Running the analysis on a single tile with a max_cache of 5e8 leads to a memory usage of 90Gb roughly, with loopchunks of 15000,20 but the CPUs seem to be very much underused. Is there a possibility to speed up the inner loop by using Threads inside? This is the current implementation:

function rqatrend(pix_trend, pix, thresh=2)
    #replace!(pix, -9999 => missing)
    ts = collect(skipmissing(pix))
    #@show length(ts)
    tau_pix = tau_recurrence(ts,thresh)
    pix_trend .= RA._trend(tau_pix)
end

function tau_recurrence(ts::AbstractVector, thresh, metric=Euclidean())
    n = length(ts)
    rr_τ = zeros(n)
    for col in 1:n
        for row in 1:(col - 1)
            d = evaluate(metric, ts[col], ts[row])
            #@show row, col, d
            rr_τ[col-row + 1] += d <= thresh
        end
    end
    rr_τ[1] = n
    rr_τ ./ (n:-1:1)
    #rr_τ
end
felixcremer commented 1 year ago

This is still using all available memory and is running into the EOFError even so we now have a VM with 256 GB of memory.
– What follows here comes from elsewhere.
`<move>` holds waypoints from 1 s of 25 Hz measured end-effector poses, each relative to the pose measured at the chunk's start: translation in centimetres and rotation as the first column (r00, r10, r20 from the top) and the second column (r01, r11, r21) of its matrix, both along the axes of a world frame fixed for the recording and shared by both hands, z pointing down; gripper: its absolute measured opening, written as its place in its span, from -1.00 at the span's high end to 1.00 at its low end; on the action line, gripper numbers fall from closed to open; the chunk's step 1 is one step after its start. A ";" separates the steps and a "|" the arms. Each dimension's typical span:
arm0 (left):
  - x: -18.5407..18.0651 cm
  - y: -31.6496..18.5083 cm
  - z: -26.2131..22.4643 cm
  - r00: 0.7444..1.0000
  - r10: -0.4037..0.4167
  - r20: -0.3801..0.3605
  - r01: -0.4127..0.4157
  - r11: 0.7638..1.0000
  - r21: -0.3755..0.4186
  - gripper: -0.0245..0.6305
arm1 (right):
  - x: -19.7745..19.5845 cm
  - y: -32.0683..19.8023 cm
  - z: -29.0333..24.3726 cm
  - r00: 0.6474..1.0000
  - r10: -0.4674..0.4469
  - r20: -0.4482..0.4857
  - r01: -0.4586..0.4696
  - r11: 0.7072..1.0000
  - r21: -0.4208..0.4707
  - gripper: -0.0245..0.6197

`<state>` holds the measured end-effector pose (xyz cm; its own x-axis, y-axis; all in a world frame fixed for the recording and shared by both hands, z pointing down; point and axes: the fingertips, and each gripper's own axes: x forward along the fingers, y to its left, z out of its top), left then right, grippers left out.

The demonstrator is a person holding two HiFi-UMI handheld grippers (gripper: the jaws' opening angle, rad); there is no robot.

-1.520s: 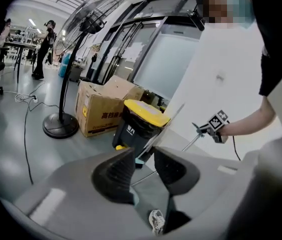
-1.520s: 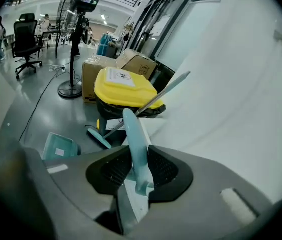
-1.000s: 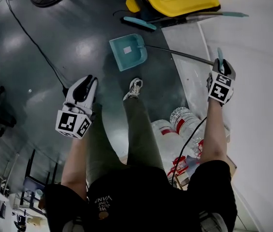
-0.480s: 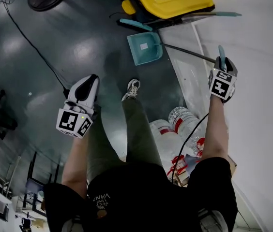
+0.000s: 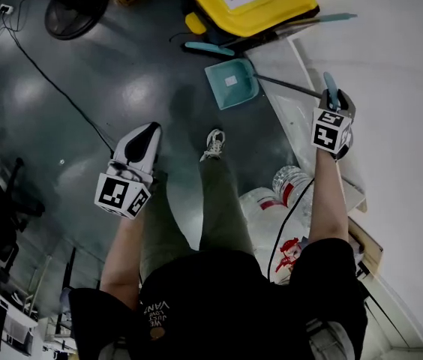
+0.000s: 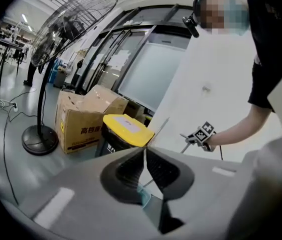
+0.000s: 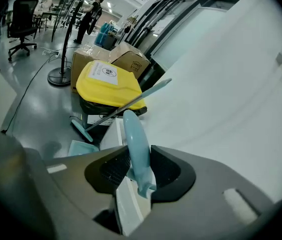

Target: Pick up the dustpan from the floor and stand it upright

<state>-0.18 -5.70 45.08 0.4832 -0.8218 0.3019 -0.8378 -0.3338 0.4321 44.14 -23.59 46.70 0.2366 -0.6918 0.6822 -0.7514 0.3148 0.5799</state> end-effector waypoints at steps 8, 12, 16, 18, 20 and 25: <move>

This was the htop usage shortly before it crashed. It was running on full power and had an expected runtime of 31 minutes. image

felixcremer commented 1 year ago

I just reran it with 8 threads and 8 workers and it seems to be using all processing power at least in bursts and in between the cpu usage drops down, I suspect, when the new chunks are loaded. The memory usage is slowly increasing in small steps and in the beginning it was around 60 GB and it is slowely moving up with small increases and in between some drops in the memory usage.

felixcremer commented 1 year ago

In this setup the memory usage seems to be capped at 145 Gigabyte. The analysis went through just now.